Strong August, stronger July ends recession speculation in Canada
October 31, 2011 by Julian Beltrame The Canadian Press
A surging energy sector gave a healthy 0.3 percent boost to the economy in August, suggesting Canada rebounded much more strongly than believed during the summer, following a surprising dip in the spring.
Statistics Canada also upgraded July’s gross domestic product a tick to 0.4 percent, which places the economy on track to post a strong three percent gain in the third quarter.
Following a 0.4 percent contraction in the second quarter, and expectations of softness due to the market turmoil that took hold in July, some analysts had speculated it was possible for Canada to have suffered a technical recession of two negative quarters over the summer.
But that is no longer in the realm of possibility, given the bigger than expected numbers in the first two months.
“Even assuming a soft September, the quarter could come in at 2.9 percent,” said Avery Shenfeld, chief economist with CIBC World Markets.
“We still see growth slipping back below two percent in the fourth quarter, but odds are increasing that the second half should end up well above the Bank of Canada’s recent projection barring some new, unforeseen shock,” he added.

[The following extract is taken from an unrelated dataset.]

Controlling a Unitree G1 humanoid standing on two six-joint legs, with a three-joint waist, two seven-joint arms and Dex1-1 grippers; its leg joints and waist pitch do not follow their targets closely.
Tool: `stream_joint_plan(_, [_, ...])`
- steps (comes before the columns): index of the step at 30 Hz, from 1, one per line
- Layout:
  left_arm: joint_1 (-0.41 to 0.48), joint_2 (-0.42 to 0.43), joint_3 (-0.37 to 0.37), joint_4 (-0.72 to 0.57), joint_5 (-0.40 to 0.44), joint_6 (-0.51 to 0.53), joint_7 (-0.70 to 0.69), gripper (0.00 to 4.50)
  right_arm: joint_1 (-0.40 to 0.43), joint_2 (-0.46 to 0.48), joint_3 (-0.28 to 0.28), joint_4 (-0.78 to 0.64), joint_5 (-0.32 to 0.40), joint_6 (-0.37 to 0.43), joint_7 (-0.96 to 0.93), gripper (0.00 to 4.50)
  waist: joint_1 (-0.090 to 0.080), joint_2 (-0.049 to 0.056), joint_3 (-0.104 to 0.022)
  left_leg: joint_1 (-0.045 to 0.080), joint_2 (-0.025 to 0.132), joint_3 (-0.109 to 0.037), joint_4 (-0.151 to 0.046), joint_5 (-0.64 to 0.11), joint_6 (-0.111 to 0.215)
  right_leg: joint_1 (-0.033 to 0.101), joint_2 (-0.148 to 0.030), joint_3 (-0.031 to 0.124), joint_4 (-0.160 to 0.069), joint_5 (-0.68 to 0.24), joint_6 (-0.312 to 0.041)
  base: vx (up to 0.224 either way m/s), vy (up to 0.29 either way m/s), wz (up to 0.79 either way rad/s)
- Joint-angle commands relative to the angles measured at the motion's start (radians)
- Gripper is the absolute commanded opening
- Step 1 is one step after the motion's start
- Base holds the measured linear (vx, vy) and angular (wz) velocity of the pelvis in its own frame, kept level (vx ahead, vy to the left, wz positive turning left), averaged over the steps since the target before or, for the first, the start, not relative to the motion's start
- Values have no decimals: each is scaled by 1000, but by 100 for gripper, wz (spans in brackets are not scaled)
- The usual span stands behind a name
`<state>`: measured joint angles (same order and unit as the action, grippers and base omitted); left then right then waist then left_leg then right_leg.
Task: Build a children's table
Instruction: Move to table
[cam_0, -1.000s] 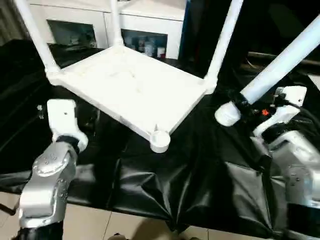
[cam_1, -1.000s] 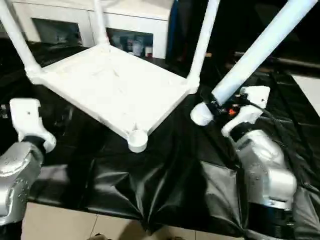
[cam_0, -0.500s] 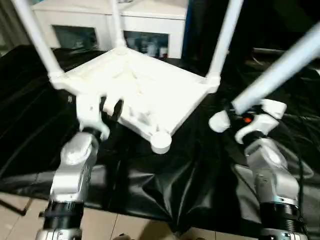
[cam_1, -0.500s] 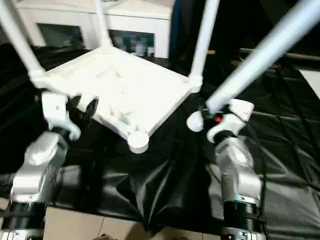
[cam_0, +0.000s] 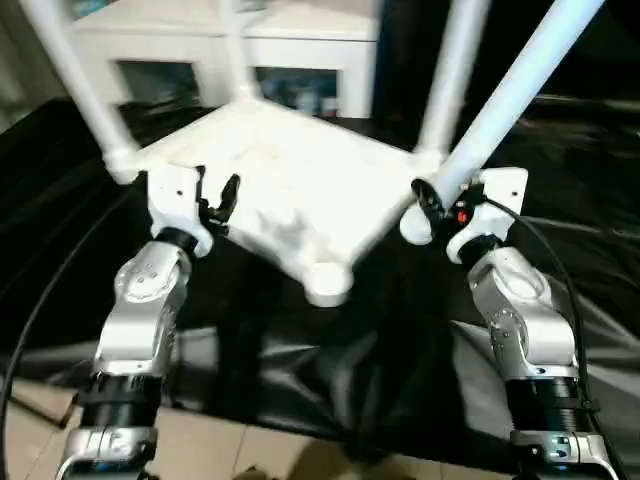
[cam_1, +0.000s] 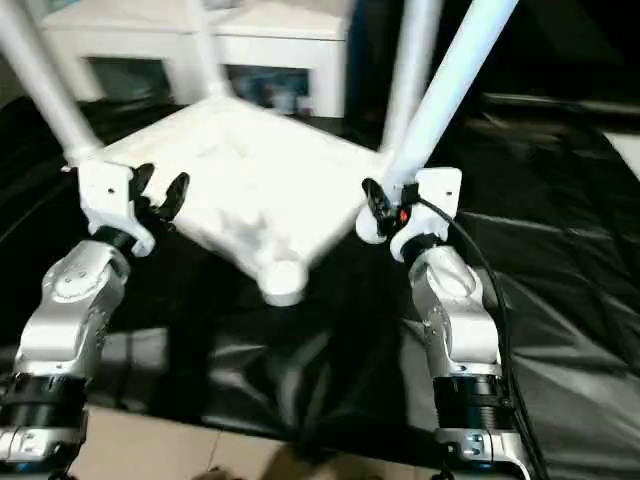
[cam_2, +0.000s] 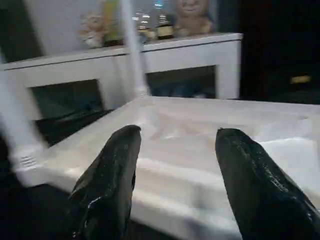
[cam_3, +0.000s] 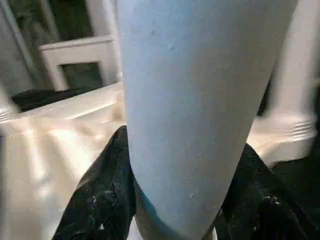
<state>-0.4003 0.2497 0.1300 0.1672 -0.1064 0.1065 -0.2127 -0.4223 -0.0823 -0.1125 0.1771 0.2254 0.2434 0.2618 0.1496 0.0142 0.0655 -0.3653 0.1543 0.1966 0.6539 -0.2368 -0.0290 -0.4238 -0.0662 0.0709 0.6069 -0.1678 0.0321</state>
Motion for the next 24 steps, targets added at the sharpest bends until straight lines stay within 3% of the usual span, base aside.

Scotiabank’s Derek Holt said the stronger two months means that September would need to have seen a disastrous 0.5 percent retrenchment – and there were no signs that happened given the 61,000 pick up in jobs during the month – for third-quarter growth to have come in as weak as the Bank of Canada’s call of two percent.
“Indeed, the recession chatter of a few weeks ago looks pretty ridiculous in light of almost four percent GDP growth in the latest three months.”
Economists had expected a 0.2 percent increase in August, and did not foresee July’s revision.
However, August’s expansion was not as strong in other areas – the agency noted the country’s gross domestic product would have remained unchanged but for the 2.8 percent jump in the energy sector.
Overall, industries tied to Canada’s domestic economy did well, while those related to exports did not.
The financial sector, as well as real estate and insurance, retail and construction all posted gains.
On the flipside, manufacturing fell 0.4 percent, wholesale trade 1.4 percent, and transport and warehousing was also down slightly on weak foreign demand and a strong dollar.
The public sector (public administration, education and health care) overall was unchanged, as was mining.
Economists were uniform in saying the stronger than expected state of the economy is unlikely to materially impact the Bank of Canada’s position on interest rates.
Analysts still expect the central bank to keep its target overnight rate at one percent until at least the middle of next year, and some say until well into 2013.